**Aim of the exercise:** Please copy every line of the records below that holds the word "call".

Provided material Start Marker

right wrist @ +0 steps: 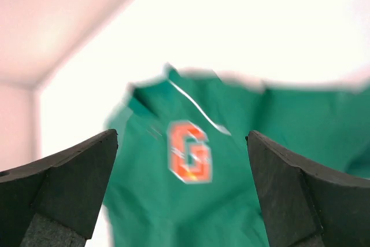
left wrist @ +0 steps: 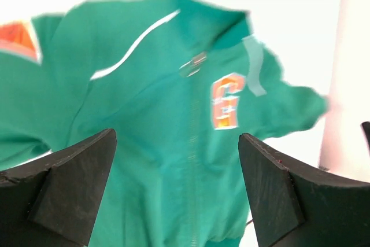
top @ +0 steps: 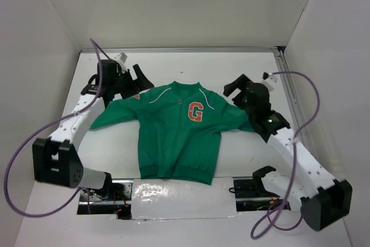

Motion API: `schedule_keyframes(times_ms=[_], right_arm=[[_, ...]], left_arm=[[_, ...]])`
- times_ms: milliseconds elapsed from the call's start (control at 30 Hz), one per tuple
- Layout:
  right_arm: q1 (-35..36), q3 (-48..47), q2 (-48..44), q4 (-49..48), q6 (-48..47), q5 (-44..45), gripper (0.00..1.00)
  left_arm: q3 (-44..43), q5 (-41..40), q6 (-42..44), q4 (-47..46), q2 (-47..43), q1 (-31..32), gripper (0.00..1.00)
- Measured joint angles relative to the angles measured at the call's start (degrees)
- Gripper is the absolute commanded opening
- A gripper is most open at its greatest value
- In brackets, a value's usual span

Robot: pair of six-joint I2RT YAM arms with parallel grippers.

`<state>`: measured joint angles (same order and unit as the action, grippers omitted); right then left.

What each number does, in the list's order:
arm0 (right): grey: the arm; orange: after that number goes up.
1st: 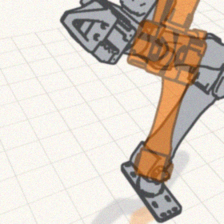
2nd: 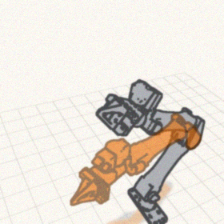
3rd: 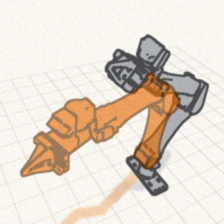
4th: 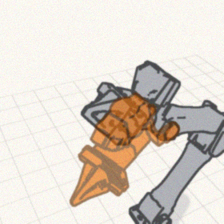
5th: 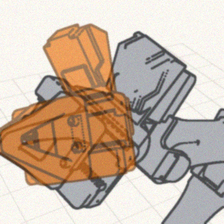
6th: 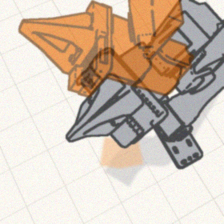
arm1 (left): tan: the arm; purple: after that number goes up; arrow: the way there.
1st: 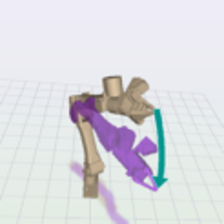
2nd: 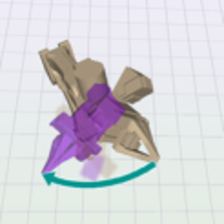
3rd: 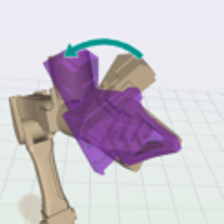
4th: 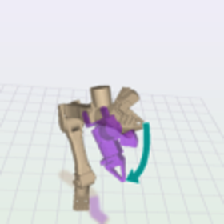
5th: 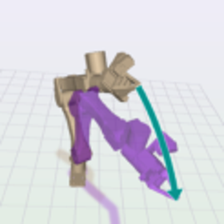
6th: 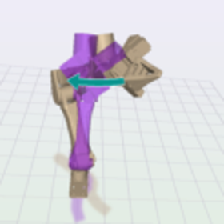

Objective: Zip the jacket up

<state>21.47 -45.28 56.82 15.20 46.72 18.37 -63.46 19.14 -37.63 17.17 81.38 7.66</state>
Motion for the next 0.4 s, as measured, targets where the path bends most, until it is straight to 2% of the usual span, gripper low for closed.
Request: schedule_keyframes(times_ms=[167,400], right_arm=[[0.02,-5.88,-9.14,0.68,-1.25,6.51,1.0],[0.04,-6.03,-13.18,4.44,-1.68,14.1,1.0]], left_arm=[[-1.22,-0.63,1.7,0.2,-12.57,0.02,0.99],[4.44,-2.91,3.19,1.01,-24.65,0.02,0.99]])
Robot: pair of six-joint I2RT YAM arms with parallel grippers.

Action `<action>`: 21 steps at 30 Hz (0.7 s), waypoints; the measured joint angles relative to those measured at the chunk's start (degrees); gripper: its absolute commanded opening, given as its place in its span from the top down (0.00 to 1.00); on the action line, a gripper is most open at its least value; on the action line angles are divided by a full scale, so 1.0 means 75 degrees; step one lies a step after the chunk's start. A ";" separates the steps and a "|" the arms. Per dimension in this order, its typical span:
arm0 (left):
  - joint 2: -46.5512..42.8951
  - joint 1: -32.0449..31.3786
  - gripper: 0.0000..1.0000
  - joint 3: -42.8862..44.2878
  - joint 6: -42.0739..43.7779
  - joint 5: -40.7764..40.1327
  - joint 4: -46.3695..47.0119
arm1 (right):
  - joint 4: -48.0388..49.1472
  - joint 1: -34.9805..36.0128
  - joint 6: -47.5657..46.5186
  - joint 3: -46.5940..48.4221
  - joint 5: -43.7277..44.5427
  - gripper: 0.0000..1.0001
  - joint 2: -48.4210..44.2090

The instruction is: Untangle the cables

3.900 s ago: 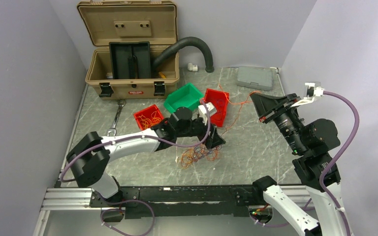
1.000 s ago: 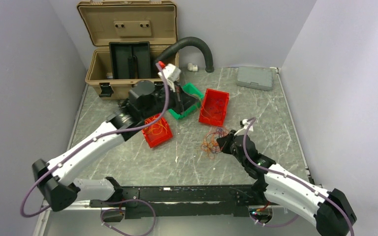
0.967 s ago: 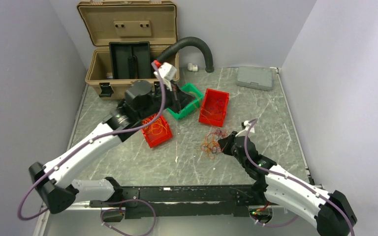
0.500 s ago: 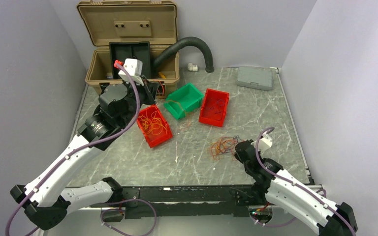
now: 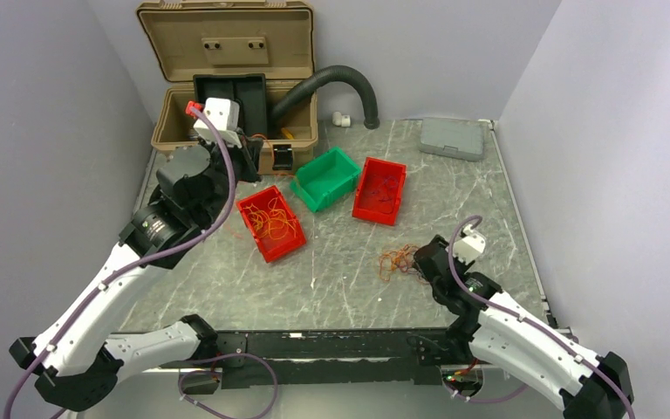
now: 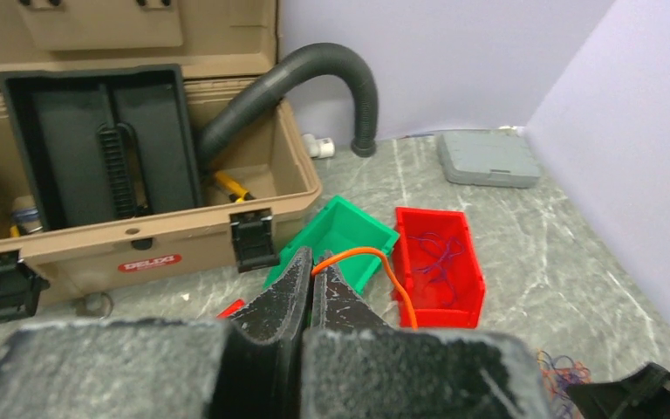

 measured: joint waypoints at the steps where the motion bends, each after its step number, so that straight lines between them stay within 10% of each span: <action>1: 0.0076 0.0000 1.00 0.0157 0.0000 0.0134 -0.0052 | 0.0166 0.0000 -0.0391 0.0082 -0.0102 0.29 -0.0026; 21: 0.3153 0.0009 1.00 0.2428 0.0268 0.1775 -0.0868 | 0.0871 -0.0003 -0.3287 0.1641 -0.0921 0.11 -0.0254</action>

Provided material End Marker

**The answer:**
- times_ms: milliseconds elapsed from the call's start (control at 30 Hz), one per tuple
- Measured joint angles relative to the angles measured at the call's start (degrees)

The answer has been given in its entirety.